WHAT YOU HAVE TO DO: Your task is to filter the data below down to the lines holding "state".

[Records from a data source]
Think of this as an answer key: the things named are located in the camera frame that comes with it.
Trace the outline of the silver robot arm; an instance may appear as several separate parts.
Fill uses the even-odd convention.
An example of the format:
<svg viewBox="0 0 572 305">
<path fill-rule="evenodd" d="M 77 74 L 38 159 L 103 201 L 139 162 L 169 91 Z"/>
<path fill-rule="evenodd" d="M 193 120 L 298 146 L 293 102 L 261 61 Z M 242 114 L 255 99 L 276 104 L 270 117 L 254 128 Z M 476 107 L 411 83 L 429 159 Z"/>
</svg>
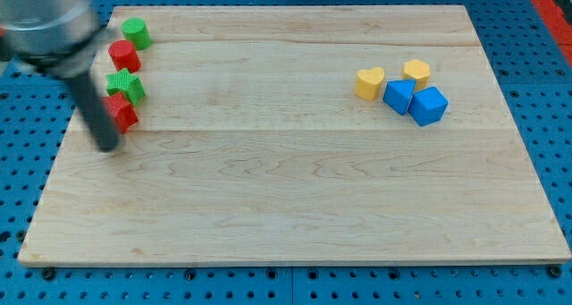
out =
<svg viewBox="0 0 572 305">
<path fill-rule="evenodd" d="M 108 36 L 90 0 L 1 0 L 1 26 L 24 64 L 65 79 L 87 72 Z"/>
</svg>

==

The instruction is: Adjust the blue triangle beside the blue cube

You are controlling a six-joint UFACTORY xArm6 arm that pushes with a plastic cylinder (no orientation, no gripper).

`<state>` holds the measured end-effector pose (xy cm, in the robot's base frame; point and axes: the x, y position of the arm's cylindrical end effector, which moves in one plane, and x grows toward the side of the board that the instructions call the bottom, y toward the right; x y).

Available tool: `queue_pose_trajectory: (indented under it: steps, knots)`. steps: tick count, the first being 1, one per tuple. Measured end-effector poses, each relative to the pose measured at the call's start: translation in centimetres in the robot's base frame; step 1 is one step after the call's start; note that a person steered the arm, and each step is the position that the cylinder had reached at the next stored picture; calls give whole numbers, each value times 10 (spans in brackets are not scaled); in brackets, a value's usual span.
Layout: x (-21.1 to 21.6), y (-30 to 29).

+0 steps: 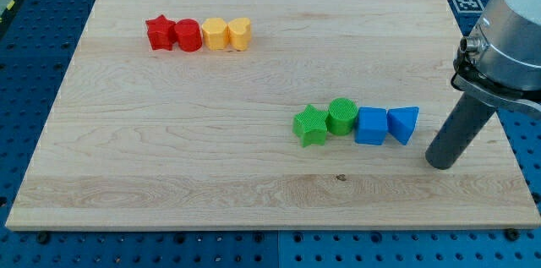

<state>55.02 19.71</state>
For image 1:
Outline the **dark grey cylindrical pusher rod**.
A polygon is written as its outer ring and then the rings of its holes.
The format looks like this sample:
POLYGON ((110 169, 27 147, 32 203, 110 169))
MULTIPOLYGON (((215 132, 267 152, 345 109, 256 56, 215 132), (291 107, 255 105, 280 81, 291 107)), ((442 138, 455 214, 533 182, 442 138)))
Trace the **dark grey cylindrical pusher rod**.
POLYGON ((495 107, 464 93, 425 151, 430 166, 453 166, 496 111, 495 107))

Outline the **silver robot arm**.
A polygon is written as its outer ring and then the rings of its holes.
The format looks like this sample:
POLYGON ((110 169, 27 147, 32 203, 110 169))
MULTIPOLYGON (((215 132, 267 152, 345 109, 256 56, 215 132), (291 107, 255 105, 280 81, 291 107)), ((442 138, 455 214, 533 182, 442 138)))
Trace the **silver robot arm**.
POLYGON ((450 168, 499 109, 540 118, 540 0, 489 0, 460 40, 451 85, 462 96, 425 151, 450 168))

RESULT:
`<state>` holds the measured end-effector pose (xy cm, in the robot's base frame; point and axes: the x, y position of the arm's cylindrical end effector, which moves in one plane, and x grows toward the side of the board that the instructions call the bottom, y toward the right; x y).
<state>55.02 19.71</state>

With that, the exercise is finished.